From Governor Lee to Washington in 1794, alluding to the insurrection in the western part of Pennsylvania ::

"My grief for the necessity of pointing the bayonet against the breasts of our countrymen is equaled only by my conviction of the wisdom of your decision to compel immediate submission to the authority of the laws, and by my own apprehensions of my inadequacy to the trust you have been pleased to honor me with. I never expected to see so strange a crisis; much less to be called to the command of an army; on the judicious direction of which may perhaps depend our national existence. But being ready to give my aid on the awful occasion, I was willing to take any part in the measures you might think proper to order for quelling the insurrection without regard to rank or station.”

"By their fruits ye shall know them," said the holy Nazarene, and this eternal principle is true of all time. The evil tree of slavery has produced naught but accursed fruits. A system founded on the absolute denial of human rights, and sustained by the force and terror of despotism, could only be consistent with itself by destroying patriotism and all sense of justice.

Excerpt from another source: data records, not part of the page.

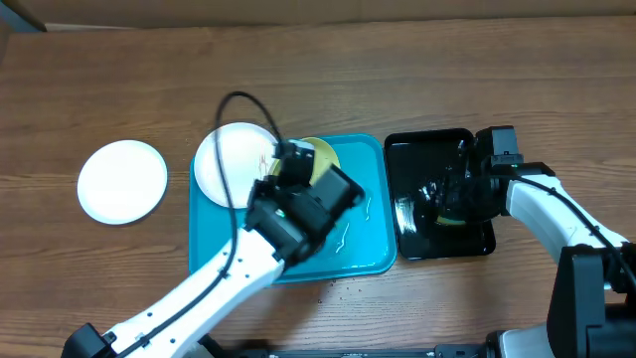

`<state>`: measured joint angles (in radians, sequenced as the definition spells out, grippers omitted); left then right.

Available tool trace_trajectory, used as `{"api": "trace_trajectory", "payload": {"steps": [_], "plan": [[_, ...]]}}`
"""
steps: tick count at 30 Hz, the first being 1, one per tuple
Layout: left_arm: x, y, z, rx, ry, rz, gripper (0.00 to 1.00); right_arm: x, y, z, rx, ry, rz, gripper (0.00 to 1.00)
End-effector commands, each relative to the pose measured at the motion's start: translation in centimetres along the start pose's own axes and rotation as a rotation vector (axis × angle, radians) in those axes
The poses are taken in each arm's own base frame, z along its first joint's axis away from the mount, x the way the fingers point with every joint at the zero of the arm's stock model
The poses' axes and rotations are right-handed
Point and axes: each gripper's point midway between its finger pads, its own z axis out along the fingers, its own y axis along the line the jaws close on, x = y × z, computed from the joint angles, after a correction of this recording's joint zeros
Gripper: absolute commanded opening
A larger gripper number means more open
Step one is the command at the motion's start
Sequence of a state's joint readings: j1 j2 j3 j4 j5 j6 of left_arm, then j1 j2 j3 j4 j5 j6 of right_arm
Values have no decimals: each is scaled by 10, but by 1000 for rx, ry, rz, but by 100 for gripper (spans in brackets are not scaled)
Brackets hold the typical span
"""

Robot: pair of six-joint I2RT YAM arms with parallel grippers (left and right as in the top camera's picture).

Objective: Clean dirty plates on tray and stack at the side
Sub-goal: 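Lift the yellow plate with the left gripper and carry it left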

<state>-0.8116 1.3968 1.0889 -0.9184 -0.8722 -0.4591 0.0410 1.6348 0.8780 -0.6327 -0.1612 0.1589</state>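
A yellow-green plate (pixel 326 154) shows only as a sliver over the far part of the blue tray (pixel 368 254). The rest is hidden under my raised left arm, whose gripper (pixel 301 164) is shut on the plate's edge. One white plate (pixel 231 159) lies at the tray's far left corner, partly over its rim. Another white plate (pixel 122 181) lies on the table to the left. My right gripper (pixel 452 204) is low in the black tray (pixel 437 149), shut on a yellow sponge (pixel 455 219).
Wet streaks (pixel 348 234) mark the blue tray's floor. Small crumbs (pixel 328 286) lie on the wooden table just in front of the tray. The black tray sits directly right of the blue one.
My left arm has risen and the yellow-green plate has gone from the tray's floor to its far side, held up. My right gripper has come down into the black tray with the sponge.
At first my left gripper held the yellow-green plate's edge on the blue tray while my right gripper pressed the sponge on it. Then the right gripper was over the black tray's far right with the sponge. Now the plate is lifted and the sponge is low in the black tray.
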Motion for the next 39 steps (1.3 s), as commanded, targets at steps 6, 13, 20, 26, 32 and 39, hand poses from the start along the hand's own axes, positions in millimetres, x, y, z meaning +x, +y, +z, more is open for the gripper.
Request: {"api": "trace_trajectory", "payload": {"steps": [6,13,20,26,32,39], "plan": [[-51,20,-80,-296,-403,116,4,1,3,1,-9,1,-8,100],[-57,17,-104,-338,-497,133,4,1,3,1,-9,1,-8,100],[-57,14,-105,-324,-501,130,4,1,3,1,-9,1,-8,100],[-56,-2,-99,-219,-472,76,4,1,3,1,-9,1,-8,100],[-38,-47,-53,152,-214,-3,4,1,3,1,-9,1,-8,100],[-43,-26,-5,418,58,-261,4,1,3,1,-9,1,-8,100]]}}
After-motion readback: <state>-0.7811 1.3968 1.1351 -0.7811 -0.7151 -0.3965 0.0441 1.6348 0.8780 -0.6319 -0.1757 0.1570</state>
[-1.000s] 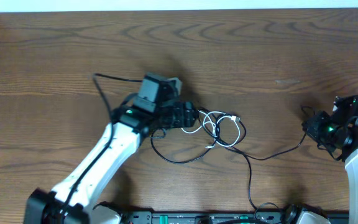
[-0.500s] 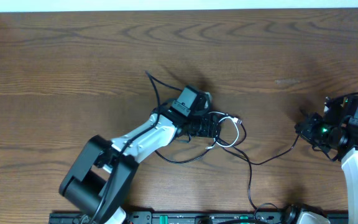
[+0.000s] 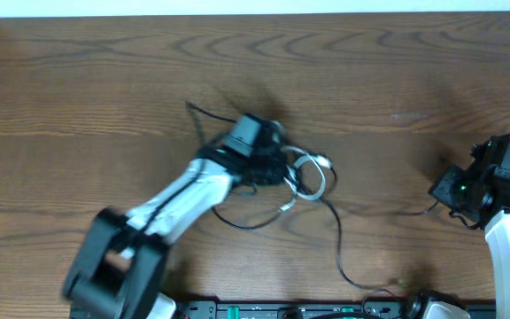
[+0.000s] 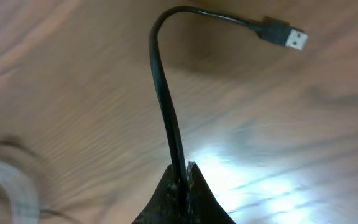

Those who believe in and uphold this system are like those who have sat so long beneath the shade of a poisonous tree that their perceptions are obscured. The very atmosphere they breathe is infected, and they can no longer distinguish right from wrong. In vain shall our noblest sons offer up their lives; in vain shall we each and every one be called on to sacrifice our dearest affections, and our most precious interests, if, after all, the cause of our difficulties is still to remain. All our efforts, all our sufferings, will be but a barren sacrifice.